While still at school, Bürger was a singer of the band 'Up To Now', and later an active member of the South Hessian artist group Pro-these and the theatre group MomentMal. In 2000 he performed the musical Herr Fresssack und die Bremer Stadtmusikanten at the musical project of the music school Bad Nauheim, which is based on the 1973 radio play of the same name by Ton Steine Scherben. Numerous solo performances as Rio-Reiser interpreter followed. In 2003 Bürger received the cultural award of his hometown "for his artistic work in the fields of singing, theatre and piano" in 2002.

From 2007 to 2013 Bürger studied opera singing at the Hochschule für Musik und Darstellende Kunst Frankfurt am Main in the class of Hedwig Fassbender. During his studies he had four engagements in productions of the Oper Frankfurt besides further solo appearances as Rio-Reiser interpreter and guest roles as opera singer. He also took part in various annual productions at his university, such as the Höchster Opernsommer in the lead role of Osmin in Mozart's Zaide and in the lead role of King Argante at the Handel Festival Karlsruhe.
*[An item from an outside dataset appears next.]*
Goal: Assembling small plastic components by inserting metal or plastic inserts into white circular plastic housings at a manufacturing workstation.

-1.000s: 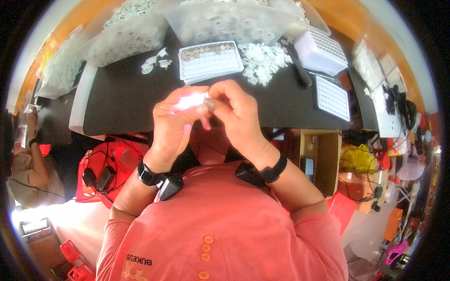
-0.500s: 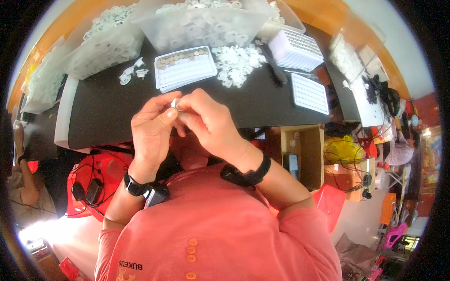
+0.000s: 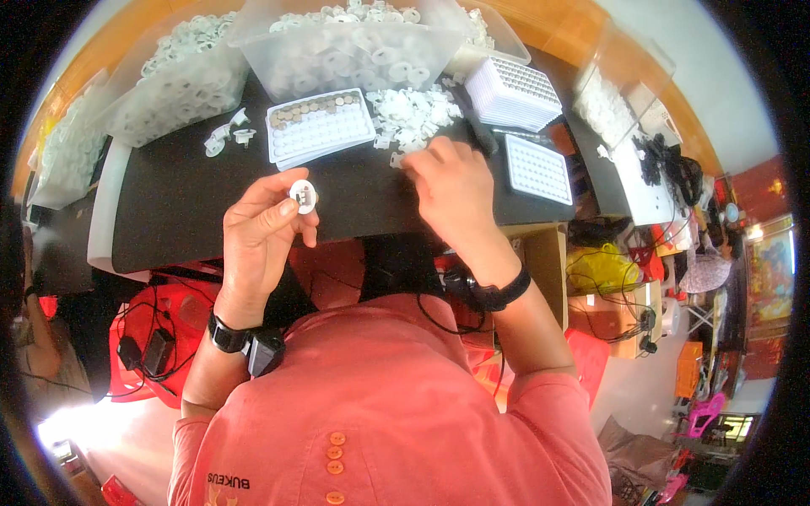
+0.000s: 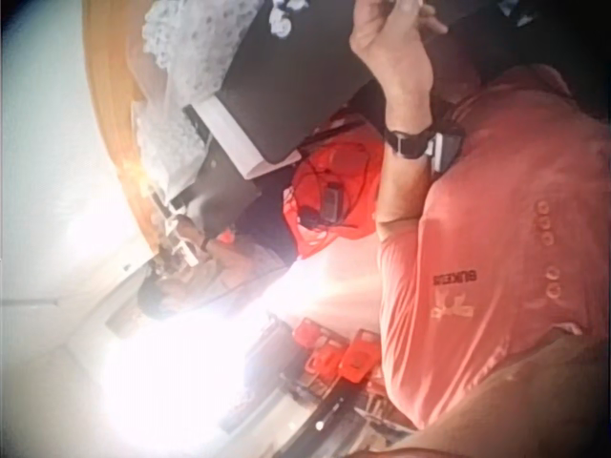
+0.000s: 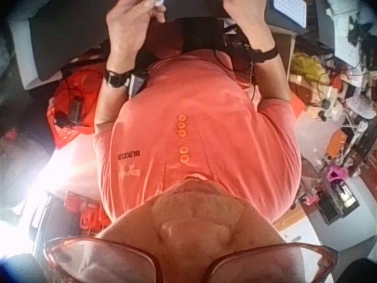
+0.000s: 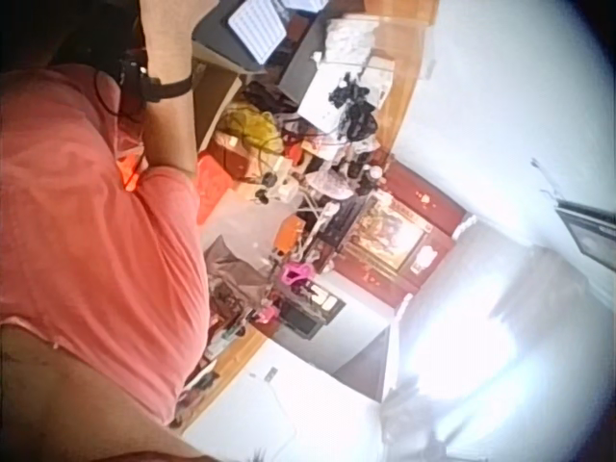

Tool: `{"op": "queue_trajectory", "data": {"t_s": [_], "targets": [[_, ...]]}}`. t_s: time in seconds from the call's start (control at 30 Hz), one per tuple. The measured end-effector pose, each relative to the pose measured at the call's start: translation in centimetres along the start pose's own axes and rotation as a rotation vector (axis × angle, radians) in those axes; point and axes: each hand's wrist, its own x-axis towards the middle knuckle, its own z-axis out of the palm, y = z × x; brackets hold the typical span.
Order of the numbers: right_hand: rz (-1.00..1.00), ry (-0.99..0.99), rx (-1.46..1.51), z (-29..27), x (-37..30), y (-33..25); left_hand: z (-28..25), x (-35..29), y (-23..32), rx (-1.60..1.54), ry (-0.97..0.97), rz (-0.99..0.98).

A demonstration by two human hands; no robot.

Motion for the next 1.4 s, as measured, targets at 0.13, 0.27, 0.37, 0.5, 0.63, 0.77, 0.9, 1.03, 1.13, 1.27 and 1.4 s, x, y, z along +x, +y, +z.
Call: {"op": "queue_trajectory", "data": {"t_s": [0.13, 0.27, 0.37, 0.5, 0.63, 0.77, 0.9, 1.03, 1.13, 1.27, 1.4], "targets": [[0.029, 0.047, -0.019, 0.3, -0.2, -0.4, 0.0, 0.1, 0.1, -0.008, -0.004, -0.004], [-0.039, 0.100, 0.026, 0.3, -0.4, -1.0, -0.1, 0.0, 0.1, 0.000, -0.008, 0.001], [0.034, 0.174, 0.073, 0.4, -0.6, -0.2, 0.0, -0.1, 0.1, -0.018, -0.006, -0.005], [0.090, 0.184, 0.068, 0.6, 0.1, -0.8, -0.1, 0.1, 0.1, -0.006, -0.014, -0.020], [0.001, 0.082, -0.116, 1.0, 0.4, -1.7, -0.3, 0.0, 0.0, 0.037, -0.030, -0.020], [-0.054, -0.009, -0.191, 0.7, 0.3, -1.6, -0.5, 0.2, 0.2, 0.022, -0.039, -0.048], [-0.040, -0.010, -0.147, 0.7, 0.4, -1.2, -1.2, 0.7, 0.2, -0.075, -0.073, -0.081], [-0.001, -0.001, 0.020, 0.6, 0.6, -1.4, -1.6, 0.7, 0.4, -0.191, -0.081, -0.091], [0.168, -0.020, 0.255, 0.0, 1.1, -2.9, -1.8, 0.9, 0.1, -0.255, -0.110, -0.107], [0.353, -0.039, 0.959, -1.0, 2.9, -5.7, -1.9, 0.9, 0.0, -0.286, -0.127, -0.083], [0.316, -0.149, 1.124, -1.5, 4.4, -7.8, -2.1, 1.0, -0.1, -0.289, -0.132, -0.096]]}}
He also appeared in the lead role of Victor Hugo in the world premiere of Paul Leonard Schäffer's operetta Eine Kapitulation to a libretto by Richard Wagner at the Festival junger Künstler Bayreuth.

In November 2012, at the age of 27, Bürger won the Bundeswettbewerb Gesang Berlin finals at the Komische Oper Berlin against eleven other young artists, endowed with €10,000.

Three months later, together with the mezzo-soprano Dorottya Láng, Bürger received the Emmerich Smola prize, one of the highest endowed prizes for young singers. After a concert with the competition finalists in the Festhalle of Landau, the audience decided on the awarding of the prizes, which were associated with a concert engagement with the Deutsche Radio Philharmonie Saarbrücken Kaiserslautern.

Bürger became a member of the Oper Frankfurt with the 2013-14 season. In November 2017 he was able to achieve a great personal success in the title role of the world premiere of Arnulf Herrmann's Der Mieter. According to the Frankfurter Allgemeine he completed a vocal acting tour de force, which he mastered intensely, in many different ways most impressively.“ He remained an ensemble member until 2018.

In 2016 he first performed at the Glyndebourne Festival Opera in Rossini's Il Barbiere di Siviglia in the title role of Figaro. He returned the following year to appeared as Harlekin in Ariadne auf Naxos, and in 2019 for Papageno in Mozart's Die Zauberflöte. He performed as a guest in leading opera houses in Europe, such as Mozart's Don Giovanni at the Oslo Opera House, Wolfram von Eschenbach in Wagner's Tannhäuser at Dutch National Opera, and Count Almaviva in Mozart's Le nozze di Figaro at La Monnaie in Brussels, among others.

For the 2019-20 season Bürger joined the ensemble of the Staatsoper Stuttgart, where he has performed roles such as Posa in Verdi's Don Carlo, Belcore in Donizetti's L'elisir d'amore, Dr. Falke in Die Fledermaus by Johann strauss, Count Almaviva in Mozart's Le nozze di Figaro, the title role of Don Giovanni, and Bill in Weill's Aufstieg und Fall der Stadt Mahagonny.

== Scholarships, honours and prizes ==
- 2003 – Culture Award of the City of Rodgau.
- 2010 – Scholarship of the Yehudi Menuhin Live Music Now.
- 2011 – "MainCampus academicus-Stipendium" of the Stiftung Polytechnische Gesellschaft Frankfurt am Main.
- 2011 – Scholarship of the Da Ponte Foundation.
- 2012 – First prize of the Bundeswettbewerb Gesang (Berlin).
- 2013 – Emmerich Smola Award (Landau).